Transcatheter Aortic Valve Implantation Is Feasible And Safe In High-risk Patients Having Sigmoid Septum
Kizuku Yamashita, Tomoyuki Fujita, Satsuki Fukushima, Yusuke Shimahara, Yuta Kume, Yorihiko Matsumoto, Junjiro Kobayashi.
National Cerebral and Cardiovascular Center, Suita city, Osaka, Japan.
OBJECTIVE: Severe aortic stenosis (AS) is frequently associated with sigmoid septum, for which transcatheter aortic valve implantation (TAVI) is reportedly technically challenging and its therapeutic efficacy might be limited due to remaining pressure gradient in the left ventricular outflow tract (LVOT) post-TAVI. In contrast, we have performed TAVI for this pathology by pin-point deployment of the prosthesis in the annuls. We herein aimed to review clinical outcome of the case series of TAVI for AS with LVOT stenosis.

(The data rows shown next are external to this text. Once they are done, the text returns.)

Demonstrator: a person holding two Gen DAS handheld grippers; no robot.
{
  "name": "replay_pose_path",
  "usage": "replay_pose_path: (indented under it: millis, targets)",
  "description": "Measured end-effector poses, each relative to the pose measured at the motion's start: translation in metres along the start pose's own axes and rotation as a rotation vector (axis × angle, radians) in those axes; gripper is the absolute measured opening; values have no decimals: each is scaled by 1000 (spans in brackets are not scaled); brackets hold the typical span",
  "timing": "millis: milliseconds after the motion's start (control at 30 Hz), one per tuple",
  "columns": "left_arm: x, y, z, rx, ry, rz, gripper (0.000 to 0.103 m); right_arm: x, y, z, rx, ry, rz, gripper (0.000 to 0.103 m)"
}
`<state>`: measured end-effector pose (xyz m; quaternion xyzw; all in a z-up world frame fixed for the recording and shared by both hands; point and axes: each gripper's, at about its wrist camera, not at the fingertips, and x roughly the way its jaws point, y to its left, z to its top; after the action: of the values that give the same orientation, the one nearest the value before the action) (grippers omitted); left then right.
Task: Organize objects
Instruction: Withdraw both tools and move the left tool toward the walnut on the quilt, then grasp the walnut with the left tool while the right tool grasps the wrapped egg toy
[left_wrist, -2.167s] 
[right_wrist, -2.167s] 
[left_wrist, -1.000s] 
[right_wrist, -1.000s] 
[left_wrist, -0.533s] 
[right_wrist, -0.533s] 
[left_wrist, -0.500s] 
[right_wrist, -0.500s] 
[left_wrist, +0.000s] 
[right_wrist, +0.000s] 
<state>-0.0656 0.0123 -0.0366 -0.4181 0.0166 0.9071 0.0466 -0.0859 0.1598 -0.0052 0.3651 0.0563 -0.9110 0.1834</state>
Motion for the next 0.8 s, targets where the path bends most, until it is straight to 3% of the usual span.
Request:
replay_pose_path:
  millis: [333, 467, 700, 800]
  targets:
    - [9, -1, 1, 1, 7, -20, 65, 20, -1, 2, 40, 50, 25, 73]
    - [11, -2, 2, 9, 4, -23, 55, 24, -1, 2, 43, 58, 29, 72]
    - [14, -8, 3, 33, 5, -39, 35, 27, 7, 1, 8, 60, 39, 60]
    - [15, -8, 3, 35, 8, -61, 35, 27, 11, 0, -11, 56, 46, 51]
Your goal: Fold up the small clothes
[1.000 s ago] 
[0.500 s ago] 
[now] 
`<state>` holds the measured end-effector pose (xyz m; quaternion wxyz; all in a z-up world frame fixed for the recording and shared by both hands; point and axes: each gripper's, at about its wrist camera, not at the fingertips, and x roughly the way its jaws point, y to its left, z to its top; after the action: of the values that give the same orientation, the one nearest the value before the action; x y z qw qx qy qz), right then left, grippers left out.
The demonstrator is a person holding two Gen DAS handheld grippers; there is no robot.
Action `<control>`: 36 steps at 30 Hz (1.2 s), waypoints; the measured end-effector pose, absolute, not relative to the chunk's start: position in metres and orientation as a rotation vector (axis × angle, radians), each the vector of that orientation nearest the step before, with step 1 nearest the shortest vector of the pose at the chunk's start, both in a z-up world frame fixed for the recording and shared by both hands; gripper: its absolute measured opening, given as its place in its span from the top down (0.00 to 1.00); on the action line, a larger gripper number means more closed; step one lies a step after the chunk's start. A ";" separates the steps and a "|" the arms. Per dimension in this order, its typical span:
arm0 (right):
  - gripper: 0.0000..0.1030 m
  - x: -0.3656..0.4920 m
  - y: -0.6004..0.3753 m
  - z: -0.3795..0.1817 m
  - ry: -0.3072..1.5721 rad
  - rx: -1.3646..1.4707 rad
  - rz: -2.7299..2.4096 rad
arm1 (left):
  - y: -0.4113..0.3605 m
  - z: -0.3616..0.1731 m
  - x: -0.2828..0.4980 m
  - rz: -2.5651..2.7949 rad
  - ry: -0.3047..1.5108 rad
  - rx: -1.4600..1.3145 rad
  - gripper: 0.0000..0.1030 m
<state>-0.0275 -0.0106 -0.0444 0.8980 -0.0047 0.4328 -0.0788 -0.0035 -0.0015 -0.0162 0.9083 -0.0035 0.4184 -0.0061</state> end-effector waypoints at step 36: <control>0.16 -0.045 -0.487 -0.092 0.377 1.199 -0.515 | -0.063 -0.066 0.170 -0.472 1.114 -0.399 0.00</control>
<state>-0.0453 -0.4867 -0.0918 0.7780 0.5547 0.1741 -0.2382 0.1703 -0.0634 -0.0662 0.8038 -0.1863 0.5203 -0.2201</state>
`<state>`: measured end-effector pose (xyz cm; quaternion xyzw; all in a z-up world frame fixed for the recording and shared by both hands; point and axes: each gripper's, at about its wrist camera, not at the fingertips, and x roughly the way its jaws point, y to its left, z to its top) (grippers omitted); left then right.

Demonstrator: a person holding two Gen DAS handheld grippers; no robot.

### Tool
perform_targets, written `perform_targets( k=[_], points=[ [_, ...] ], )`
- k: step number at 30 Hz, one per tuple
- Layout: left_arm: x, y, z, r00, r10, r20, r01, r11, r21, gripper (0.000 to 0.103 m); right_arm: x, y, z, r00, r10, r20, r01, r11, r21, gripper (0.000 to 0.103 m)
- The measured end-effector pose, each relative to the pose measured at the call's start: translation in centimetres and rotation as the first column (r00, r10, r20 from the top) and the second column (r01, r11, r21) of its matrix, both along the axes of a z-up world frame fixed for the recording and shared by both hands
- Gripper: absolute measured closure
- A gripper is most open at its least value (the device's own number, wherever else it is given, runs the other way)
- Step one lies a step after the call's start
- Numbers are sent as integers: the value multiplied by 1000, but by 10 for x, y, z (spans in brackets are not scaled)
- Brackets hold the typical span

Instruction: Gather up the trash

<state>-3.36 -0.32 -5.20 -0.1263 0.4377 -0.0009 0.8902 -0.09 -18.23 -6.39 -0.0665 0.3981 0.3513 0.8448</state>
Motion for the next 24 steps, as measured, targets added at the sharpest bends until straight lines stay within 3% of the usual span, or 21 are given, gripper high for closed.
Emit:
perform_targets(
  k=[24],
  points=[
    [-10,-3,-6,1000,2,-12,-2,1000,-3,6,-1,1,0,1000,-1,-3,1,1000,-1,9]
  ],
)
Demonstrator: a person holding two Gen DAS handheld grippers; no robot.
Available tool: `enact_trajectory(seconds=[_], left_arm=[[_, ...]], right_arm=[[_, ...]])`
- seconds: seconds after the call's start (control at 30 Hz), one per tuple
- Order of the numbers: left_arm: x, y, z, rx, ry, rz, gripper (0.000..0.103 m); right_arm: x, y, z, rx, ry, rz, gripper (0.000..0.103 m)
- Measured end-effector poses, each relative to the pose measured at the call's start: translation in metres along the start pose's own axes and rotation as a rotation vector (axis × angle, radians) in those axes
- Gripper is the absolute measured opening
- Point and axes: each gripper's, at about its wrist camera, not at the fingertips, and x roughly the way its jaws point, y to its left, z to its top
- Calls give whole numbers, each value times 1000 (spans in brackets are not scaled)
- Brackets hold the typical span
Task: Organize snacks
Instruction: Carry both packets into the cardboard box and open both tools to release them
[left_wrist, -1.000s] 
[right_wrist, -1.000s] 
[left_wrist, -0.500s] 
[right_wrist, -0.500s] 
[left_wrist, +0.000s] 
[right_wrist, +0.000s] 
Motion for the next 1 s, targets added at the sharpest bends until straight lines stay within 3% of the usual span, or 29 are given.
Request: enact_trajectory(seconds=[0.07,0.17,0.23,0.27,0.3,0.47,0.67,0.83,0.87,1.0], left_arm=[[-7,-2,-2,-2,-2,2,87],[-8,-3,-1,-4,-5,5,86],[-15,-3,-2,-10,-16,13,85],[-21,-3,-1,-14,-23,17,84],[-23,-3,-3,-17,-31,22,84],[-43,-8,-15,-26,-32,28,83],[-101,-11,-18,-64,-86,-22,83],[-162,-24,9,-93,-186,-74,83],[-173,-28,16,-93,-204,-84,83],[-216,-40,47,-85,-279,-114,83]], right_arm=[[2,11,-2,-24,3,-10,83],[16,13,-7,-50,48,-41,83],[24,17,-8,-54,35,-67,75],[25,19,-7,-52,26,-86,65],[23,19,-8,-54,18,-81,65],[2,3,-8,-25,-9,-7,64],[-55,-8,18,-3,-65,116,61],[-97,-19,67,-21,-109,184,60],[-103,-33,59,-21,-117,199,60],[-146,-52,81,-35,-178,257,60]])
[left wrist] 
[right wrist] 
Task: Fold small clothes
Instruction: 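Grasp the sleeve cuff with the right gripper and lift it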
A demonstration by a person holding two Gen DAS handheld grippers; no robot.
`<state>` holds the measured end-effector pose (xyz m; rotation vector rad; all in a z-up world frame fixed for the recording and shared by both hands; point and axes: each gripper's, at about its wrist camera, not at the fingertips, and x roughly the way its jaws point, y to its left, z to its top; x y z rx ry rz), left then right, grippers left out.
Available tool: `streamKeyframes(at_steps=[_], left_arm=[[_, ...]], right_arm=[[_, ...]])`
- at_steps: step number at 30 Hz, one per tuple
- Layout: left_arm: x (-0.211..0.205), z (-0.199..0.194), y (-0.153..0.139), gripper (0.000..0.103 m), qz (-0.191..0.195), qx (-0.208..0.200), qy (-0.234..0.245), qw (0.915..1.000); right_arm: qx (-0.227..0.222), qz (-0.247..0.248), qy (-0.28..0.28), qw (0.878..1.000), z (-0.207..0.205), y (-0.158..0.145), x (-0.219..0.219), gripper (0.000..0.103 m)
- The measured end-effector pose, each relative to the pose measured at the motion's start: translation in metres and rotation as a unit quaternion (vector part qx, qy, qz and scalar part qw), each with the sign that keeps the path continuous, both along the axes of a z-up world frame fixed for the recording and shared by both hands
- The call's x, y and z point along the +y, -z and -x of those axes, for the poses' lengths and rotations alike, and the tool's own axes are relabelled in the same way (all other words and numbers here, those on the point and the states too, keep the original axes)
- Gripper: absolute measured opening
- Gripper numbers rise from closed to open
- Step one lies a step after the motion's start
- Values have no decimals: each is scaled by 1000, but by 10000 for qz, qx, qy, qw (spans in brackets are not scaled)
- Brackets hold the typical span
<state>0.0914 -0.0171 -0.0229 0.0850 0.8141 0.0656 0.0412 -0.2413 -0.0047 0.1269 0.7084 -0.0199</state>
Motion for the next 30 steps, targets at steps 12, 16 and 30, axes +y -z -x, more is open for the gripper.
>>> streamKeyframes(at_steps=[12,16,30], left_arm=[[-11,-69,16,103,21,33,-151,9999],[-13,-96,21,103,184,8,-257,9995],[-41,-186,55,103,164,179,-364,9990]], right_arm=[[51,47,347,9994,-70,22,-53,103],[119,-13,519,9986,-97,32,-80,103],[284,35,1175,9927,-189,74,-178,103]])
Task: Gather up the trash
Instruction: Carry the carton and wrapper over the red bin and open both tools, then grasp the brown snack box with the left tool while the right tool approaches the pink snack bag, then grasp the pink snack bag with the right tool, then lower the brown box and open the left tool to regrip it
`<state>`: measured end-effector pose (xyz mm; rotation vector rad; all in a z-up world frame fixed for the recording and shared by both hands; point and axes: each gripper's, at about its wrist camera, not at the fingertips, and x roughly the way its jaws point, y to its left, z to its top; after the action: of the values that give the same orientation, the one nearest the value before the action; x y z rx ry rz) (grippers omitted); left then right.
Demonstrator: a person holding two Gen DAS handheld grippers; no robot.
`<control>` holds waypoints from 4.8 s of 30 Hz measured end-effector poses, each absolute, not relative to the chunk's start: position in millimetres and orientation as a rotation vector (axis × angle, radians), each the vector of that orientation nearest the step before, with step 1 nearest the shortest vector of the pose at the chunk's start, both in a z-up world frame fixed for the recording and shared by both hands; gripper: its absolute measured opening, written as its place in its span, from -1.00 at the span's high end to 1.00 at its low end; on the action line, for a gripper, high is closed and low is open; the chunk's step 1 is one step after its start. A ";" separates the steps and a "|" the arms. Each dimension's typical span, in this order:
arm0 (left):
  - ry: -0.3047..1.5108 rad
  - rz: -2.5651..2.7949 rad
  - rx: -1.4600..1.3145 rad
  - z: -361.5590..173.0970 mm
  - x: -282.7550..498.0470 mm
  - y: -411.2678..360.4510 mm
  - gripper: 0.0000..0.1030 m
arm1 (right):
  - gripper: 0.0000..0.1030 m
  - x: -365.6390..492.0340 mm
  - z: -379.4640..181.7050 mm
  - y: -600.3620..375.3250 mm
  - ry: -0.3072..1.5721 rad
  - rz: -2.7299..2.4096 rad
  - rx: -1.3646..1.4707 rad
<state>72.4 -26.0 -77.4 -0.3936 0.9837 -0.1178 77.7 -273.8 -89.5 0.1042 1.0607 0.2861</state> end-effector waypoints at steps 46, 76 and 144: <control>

METHODS: Among a consecutive series of 200 patients having TAVI in our institute in the last 5 years, 91 patients (46%), who were preoperatively diagnosed as having a structural LVOT stenosis with a pressure gradient by computed tomography and echocardiography studies, were reviewed as the study cohort. The Society of Thoracic Surgeons Predicted Risk of Mortality of the cohort was 7.3±3.2%. Echocardiographically, peak jet velocity across the aortic valve was 4.4±0.6 m/s, while peak flow velocity across the LVOT was 1.1±0.4 m/s.
RESULTS: TAVI was successfully performed in all cases without in-hospital mortality, severe morbidities, or moderate degree of paravalvular leak postoperatively, via transfemoral in 55 patients (60%), transapical in 21 patients (23%) or transaortic approaches in 15 patients (16%) by using balloon-expandable device in 64 patients (70%) or self-expandable device in 27 patients (30%). Postoperative echocardiographically, the peak velocity across the aortic valve was 2.0±0.4 m/s with mean gradient being 9.2±3.7 mmHg. Three patients who preoperatively had ≥ 2m/s peak velocity in the LVOT showed a decrease of the peak velocity in the LVOT (1.4±0.3 m/s) at one week post-TAVI. During the complete follow-up of 584±400 days postoperatively, 8 patients died by sudden death, pulmonary disease, cancer and cerebral hemorrhage causes producing a cumulative overall survival of 94% at 1 year and that of 85% at 3 years.
CONCLUSIONS: The sigmoid septum did not preclude feasibility, safety or efficacy of TAVI for severe AS. Further study would be of interest in structural and/or functional change or its mechanism of the sigmoid septum after the release of the valvular stenosis.